During the encounter, [Appellant] appeared very nervous while continuously lifting up his shirt, touching his stomach area, stretching while putting his hands behind his back, and playing with his hair and fingernails. Id. at 42.
Corporal Klaips re-approached the Nissan to get the vehicle registration from Graham. Id. at 47. Graham advised Corporal Klaips that he did not know where he and [Appellant] were going, that they would be in the area for “a little while”, and that [Appellant] lived somewhere in New York. Id. Corporal Klaips asked both Graham and [Appellant] if he could search the vehicle. Graham consented first whereas [Appellant] became agitated, delayed, but eventually agreed. Id. at 48. The Commonwealth marked and admitted into evidence certain dashcam MVR video from Klaips’ PSP cruiser showing certain interactions with the [Appellant] and Graham during the stop. This was published to the jury.

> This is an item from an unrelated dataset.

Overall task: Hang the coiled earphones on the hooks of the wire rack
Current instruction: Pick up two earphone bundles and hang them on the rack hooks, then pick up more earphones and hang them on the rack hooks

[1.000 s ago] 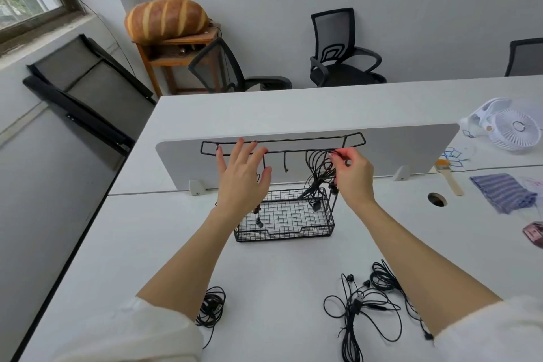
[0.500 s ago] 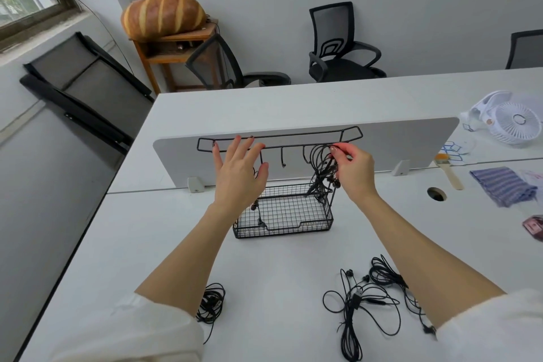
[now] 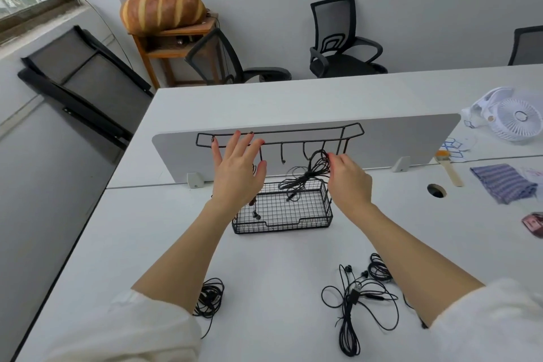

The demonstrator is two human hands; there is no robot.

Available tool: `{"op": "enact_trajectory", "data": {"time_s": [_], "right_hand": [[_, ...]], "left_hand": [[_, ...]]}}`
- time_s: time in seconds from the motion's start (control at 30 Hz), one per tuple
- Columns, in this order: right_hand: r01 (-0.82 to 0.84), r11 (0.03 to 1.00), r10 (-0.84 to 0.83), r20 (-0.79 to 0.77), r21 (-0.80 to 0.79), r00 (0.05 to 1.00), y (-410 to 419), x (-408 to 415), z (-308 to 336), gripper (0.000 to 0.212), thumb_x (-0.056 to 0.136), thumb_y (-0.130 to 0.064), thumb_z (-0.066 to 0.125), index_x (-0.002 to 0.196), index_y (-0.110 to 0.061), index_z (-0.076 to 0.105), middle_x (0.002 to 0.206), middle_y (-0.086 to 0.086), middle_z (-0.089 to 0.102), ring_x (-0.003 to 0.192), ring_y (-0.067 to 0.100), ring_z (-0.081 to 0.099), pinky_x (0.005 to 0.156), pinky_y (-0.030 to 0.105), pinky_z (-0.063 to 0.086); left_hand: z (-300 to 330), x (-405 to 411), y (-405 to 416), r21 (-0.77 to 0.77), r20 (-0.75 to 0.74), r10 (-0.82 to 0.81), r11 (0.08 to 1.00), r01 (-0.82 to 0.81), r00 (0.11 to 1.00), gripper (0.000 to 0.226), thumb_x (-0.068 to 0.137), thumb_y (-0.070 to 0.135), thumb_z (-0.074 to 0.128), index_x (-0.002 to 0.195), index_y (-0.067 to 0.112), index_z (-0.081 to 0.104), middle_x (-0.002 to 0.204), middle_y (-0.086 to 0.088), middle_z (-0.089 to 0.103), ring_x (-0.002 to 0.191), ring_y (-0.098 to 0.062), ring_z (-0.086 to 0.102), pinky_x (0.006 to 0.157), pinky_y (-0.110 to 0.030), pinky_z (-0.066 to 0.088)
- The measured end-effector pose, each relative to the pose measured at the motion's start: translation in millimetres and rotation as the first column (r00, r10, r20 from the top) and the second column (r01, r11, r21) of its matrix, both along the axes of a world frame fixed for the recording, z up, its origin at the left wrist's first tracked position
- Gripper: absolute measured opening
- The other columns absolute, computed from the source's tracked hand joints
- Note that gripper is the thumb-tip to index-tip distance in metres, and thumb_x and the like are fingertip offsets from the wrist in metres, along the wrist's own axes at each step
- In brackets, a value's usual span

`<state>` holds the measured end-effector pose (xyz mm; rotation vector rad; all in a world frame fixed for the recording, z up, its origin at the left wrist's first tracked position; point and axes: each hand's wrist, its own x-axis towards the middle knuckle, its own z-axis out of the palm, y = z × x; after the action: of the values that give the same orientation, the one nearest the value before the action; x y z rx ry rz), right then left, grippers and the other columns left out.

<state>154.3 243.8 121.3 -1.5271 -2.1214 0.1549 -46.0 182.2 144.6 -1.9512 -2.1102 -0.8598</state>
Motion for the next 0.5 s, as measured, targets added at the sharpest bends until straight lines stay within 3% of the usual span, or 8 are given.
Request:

During the search, Corporal Klaips found a “Maze Speed phone” box, which is a burner type-brand trac-phone, on the backseat floor behind the driver seat of the vehicle.[FN4] The box contained a bag of [896] Fentanyl pills hidden under the phone. Id. at 51, 80, 83. Both [Appellant] and Graham denied ownership or knowledge of the Fentanyl pills. Id. at 61. Corporal Klaips testified that [Appellant’s] fingerprints were not found in or on the cellphone box nor on the plastic bag the Fentanyl pills were in, but that there were several unidentified fingerprints found on the cellphone box. Id. at 73, 75. The only fingerprints identified on the cellphone box [matched] an individual from Virginia that was never investigated further. Id. at 74-75. Additionally, found inside the vehicle was a marijuana joint, a ziplock bag with marijuana residue inside of it, and two cellphones. Id. at 7. [FN4]On cross-examination, Corporal Klaips conceded that his report indicated that the box was found on the rear seat of the vehicle. This inconsistency was for the jury to resolve.
Detective Larry Whitehead with the Luzerne County Drug Task Force also testified on behalf of the Commonwealth. Id. at 93- 111. Detective Whitehead was admitted as an expert witness in the area of drug investigations and interdiction. Id. at 102. It was the expert opinion of Detective Whitehead that the [896]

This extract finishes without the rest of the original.